Explore The CarbonNeutral Protocol, a CarbonNeutral Quiz and videos about carbon neutrality here
It has been widely reported that the commitments to emission reductions made by countries under the Paris Agreement of 2015 leave a sizeable gap in where we need to get to. Business action can play a significant role in closing that gap and many businesses have already lead the way through their carbon neutral action. And, in the US, where federal commitment to emission reductions has diminished, we’ve seen how a coalition of cities, states, universities and corporates can step up to fill the void. Although the most recent climate change meeting in Poland (COP24) set a solid framework for how countries will report and increase their emission reduction efforts, time is tight to meet the 1.5 degree target so action now is crucial.
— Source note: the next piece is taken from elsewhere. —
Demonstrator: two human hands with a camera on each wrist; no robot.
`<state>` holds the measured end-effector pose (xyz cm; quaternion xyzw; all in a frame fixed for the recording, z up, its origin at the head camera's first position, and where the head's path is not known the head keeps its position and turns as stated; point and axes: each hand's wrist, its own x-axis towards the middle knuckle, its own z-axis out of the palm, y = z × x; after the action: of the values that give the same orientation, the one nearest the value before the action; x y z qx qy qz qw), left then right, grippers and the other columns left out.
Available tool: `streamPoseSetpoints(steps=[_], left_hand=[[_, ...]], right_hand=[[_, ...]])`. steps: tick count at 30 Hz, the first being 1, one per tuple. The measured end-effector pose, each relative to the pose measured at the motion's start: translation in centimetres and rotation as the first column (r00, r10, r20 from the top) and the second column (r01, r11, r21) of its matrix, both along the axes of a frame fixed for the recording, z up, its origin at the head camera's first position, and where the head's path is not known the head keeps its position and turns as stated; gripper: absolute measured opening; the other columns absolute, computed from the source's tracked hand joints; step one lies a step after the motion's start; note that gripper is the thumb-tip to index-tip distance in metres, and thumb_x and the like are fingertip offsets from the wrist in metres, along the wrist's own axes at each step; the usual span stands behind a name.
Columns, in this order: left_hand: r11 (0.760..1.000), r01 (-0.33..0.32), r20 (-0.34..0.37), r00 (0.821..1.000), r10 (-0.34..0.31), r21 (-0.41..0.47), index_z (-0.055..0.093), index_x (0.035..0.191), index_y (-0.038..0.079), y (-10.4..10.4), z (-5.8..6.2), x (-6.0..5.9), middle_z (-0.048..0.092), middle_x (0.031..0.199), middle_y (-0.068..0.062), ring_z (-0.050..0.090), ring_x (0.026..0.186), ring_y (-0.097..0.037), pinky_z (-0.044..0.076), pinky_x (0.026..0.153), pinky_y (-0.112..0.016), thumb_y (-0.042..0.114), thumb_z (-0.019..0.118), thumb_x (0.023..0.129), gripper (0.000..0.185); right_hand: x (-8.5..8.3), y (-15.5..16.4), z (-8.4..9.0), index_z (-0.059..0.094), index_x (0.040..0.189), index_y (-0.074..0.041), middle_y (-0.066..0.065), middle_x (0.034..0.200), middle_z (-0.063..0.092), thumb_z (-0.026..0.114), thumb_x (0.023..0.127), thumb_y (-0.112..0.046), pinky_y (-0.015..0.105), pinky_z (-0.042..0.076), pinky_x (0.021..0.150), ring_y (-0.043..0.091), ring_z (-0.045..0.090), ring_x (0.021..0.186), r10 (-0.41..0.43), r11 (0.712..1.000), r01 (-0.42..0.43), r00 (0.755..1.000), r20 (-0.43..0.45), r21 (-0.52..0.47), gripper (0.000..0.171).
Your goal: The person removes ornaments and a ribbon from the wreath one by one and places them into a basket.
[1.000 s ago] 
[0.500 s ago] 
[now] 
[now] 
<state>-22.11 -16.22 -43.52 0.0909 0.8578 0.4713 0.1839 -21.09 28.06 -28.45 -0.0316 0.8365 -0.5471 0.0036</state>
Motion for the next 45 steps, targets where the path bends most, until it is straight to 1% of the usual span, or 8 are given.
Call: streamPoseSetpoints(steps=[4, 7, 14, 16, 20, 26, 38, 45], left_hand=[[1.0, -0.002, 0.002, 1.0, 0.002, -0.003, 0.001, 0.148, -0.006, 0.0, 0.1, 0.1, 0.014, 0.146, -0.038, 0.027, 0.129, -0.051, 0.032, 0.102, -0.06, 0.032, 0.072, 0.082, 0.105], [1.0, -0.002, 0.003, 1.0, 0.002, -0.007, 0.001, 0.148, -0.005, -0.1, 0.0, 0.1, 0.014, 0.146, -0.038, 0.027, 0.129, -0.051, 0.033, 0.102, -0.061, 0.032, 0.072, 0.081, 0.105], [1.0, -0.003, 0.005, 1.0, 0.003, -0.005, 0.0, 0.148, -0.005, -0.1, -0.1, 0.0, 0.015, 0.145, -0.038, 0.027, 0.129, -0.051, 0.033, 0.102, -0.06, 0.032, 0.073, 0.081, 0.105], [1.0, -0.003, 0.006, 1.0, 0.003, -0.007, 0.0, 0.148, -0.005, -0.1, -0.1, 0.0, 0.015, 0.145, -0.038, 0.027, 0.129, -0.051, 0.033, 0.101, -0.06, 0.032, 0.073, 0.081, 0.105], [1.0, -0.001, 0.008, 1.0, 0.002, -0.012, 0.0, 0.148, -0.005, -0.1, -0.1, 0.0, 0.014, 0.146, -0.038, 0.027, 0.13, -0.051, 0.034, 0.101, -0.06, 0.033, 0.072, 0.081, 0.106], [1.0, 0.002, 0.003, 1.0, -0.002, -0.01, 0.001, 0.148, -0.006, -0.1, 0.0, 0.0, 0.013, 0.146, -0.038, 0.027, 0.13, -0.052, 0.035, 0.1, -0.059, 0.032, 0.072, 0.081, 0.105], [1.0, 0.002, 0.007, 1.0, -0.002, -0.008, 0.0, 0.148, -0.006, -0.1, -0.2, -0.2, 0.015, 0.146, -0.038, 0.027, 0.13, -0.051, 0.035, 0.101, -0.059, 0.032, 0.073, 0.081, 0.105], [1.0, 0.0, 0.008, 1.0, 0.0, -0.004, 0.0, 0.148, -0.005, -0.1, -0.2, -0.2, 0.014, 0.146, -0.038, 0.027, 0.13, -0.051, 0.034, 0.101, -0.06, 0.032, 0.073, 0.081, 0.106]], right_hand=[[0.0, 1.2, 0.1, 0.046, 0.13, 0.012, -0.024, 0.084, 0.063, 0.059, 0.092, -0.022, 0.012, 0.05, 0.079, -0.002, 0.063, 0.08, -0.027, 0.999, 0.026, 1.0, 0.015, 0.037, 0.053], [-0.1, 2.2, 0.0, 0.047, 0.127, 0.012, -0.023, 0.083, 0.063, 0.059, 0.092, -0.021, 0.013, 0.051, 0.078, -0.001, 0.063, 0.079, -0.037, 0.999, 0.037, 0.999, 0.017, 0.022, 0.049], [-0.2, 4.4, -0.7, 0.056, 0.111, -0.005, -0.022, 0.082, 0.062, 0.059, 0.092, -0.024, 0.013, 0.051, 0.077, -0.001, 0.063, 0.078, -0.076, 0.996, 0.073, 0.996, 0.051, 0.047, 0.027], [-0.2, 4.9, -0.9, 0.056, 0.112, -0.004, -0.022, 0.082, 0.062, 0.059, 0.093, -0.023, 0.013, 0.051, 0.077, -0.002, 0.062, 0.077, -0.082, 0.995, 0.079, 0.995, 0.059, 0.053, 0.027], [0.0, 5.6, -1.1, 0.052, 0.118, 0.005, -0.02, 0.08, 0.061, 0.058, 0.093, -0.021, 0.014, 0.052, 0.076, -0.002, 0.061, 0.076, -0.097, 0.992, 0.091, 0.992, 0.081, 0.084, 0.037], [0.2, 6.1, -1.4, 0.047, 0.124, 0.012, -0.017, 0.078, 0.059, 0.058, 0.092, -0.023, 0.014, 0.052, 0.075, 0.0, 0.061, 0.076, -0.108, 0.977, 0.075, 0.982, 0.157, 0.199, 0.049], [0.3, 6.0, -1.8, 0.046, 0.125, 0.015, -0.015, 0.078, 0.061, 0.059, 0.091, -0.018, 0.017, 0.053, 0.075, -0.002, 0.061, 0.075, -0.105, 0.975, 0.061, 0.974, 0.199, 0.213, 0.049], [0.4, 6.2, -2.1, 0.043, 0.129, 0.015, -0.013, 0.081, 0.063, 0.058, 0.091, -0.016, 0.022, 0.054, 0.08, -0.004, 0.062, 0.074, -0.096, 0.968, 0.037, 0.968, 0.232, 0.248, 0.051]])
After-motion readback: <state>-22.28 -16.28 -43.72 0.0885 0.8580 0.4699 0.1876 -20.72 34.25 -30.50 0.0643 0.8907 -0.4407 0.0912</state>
Business, which has its own risks and opportunities from managing climate change, needs to lead.
In 2018 we conducted an extensive review of the application and impact of carbon neutrality in business. We convened 61 corporates, with revenues totaling over US$ 1.3 trillion, in seven events across the EU and the US, to explore how private sector commitments to net zero emissions will support higher ambition in the Paris Agreement.
We found that companies are increasingly using carbon neutrality to establish a price on carbon; to shift climate action from compliance or corporate responsibility responses to business strategy; and to earn the reputational benefits from delivering action and impact. To achieve these goals, successful carbon neutral strategies have focused on:
- Reducing emissions through investments in internal efficiency measures that reduce costs and align with targets informed by climate science
- Decarbonising consumed electricity and gas by direct production or purchase of renewable energy and the retirement of energy attribute certificates (EACs)
- Financing emission reduction projects which align with specific business objectives, driving low carbon sustainable development, building resilience in supply chains and delivering impact on the Sustainable Development Goals.
The CarbonNeutral Protocol follows this approach, setting the standards and criteria for companies to ensure their carbon neutral action is clear, transparent and of the highest quality. At its core is market-based carbon pricing which gives a high degree of flexibility in finding cost effective solutions to deliver immediate emission reductions. It ensures that the price of carbon paid by a company goes directly to projects and activities that make a positive impact.
The Intergovernmental Panel on Climate Change’s (IPCC) latest report, from October 2018, had a simple call to action: “the world needs to build a net zero economy by 2050”. Our discussions demonstrated that companies are using carbon neutral programmes to lead the way to that single most important goal. And importantly, they will not wait until 2050 to take action.